**PROVIDED RECORDS**

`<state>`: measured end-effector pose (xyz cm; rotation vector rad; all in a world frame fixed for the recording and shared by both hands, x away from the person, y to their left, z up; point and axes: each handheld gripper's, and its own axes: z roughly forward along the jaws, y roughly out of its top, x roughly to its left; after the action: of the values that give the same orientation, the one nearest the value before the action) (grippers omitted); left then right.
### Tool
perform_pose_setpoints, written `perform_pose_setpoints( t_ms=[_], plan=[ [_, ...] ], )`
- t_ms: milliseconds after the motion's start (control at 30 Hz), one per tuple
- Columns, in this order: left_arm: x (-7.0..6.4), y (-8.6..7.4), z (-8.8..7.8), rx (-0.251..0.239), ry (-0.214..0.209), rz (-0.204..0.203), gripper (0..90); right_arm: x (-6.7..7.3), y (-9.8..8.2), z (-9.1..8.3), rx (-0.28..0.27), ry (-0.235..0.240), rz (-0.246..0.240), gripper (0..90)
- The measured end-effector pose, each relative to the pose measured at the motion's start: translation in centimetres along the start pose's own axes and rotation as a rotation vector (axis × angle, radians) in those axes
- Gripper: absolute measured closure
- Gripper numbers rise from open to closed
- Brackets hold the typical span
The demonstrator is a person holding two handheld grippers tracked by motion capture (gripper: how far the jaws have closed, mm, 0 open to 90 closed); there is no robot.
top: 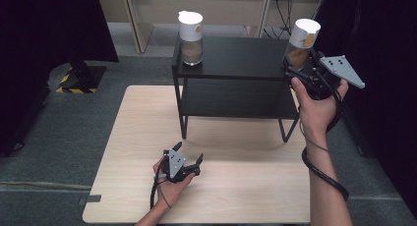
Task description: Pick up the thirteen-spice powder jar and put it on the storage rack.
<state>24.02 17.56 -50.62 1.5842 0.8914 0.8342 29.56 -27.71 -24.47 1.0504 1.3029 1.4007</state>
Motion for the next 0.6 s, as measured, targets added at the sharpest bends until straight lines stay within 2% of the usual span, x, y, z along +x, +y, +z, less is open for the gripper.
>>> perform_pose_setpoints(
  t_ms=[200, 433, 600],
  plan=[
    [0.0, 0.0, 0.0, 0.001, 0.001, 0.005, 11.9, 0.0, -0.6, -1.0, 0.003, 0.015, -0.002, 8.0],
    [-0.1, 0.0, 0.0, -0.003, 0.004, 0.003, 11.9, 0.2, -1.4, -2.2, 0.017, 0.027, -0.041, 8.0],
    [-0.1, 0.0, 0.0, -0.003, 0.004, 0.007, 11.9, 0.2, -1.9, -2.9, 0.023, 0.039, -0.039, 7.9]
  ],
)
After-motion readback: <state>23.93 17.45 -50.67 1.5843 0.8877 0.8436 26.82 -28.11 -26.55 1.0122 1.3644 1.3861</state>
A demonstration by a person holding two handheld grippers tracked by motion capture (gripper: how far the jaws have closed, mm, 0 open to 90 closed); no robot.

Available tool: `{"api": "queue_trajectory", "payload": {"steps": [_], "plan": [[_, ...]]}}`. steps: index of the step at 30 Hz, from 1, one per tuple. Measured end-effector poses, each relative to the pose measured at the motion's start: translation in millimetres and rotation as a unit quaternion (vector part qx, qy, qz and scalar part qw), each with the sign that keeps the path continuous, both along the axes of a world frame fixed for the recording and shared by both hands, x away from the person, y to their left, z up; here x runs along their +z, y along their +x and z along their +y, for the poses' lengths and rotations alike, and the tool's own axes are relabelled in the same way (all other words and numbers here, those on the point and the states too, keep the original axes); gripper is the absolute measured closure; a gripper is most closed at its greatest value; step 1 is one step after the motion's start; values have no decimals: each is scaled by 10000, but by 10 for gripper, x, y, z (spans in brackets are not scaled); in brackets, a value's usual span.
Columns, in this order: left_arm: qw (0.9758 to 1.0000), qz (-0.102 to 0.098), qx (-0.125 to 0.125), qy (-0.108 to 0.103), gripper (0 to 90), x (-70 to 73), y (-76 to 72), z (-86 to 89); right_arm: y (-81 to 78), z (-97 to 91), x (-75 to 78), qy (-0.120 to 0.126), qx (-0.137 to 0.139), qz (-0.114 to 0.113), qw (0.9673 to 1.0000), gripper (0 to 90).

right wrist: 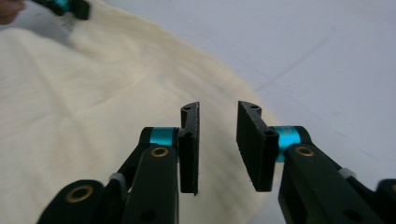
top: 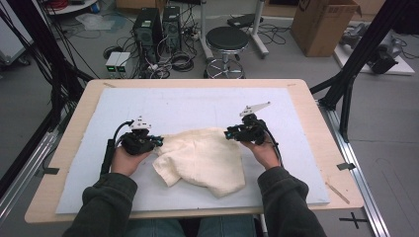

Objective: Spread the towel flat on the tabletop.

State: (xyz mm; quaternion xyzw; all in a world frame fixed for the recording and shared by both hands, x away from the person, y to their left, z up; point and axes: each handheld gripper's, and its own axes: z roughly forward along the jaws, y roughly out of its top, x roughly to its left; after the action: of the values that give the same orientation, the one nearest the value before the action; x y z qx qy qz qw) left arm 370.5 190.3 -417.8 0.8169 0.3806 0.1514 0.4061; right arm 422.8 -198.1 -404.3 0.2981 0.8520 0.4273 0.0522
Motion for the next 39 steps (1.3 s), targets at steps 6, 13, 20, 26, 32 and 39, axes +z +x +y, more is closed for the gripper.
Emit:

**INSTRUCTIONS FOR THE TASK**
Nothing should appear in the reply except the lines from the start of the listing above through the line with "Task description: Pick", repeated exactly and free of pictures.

**REPLY**
`<state>`: measured end-effector pose (xyz cm; rotation vector rad; all in a world frame fixed for the recording and shared by both hands, x away from the person, y to their left, z up; point and axes: each handheld gripper's, and its own axes: z roughly forward along the jaws, y roughly out of its top, x roughly to its left; after the action: of the values that give the same orientation, the one nearest the value before the action) (grippers omitted); left then right.
### Tool
perform_pose_setpoints, written `perform_pose_setpoints( t_ms=[_], plan=[ [_, ...] ], )`
- t_ms: milliseconds after the motion's start (control at 30 Hz), one per tuple
- Columns, in this order: left_arm: x (-7.0..6.4), y (-8.6..7.4), z (-8.8..7.8), rx (-0.251..0.239), ry (-0.214..0.209), rz (-0.204..0.203), gripper (0..90); right_arm: x (-6.7..7.3), y (-9.8..8.2), z (-9.1..8.3), rx (-0.28..0.27), ry (-0.235..0.240), rz (-0.246..0.240), gripper (0..90)
- The measured end-effector pose, each relative to the pose measured at the motion's start: translation in centimetres along the start pose's own axes and rotation as a rotation vector (axis × angle, radians) in those axes
- Gripper: absolute measured closure
- Gripper numbers rise from open to closed
- Brackets hold the typical span
The demonstrator is a person holding two handheld grippers tracked by motion capture (gripper: how far the jaws have closed, mm, 0 open to 90 closed); there is no robot.
top: 
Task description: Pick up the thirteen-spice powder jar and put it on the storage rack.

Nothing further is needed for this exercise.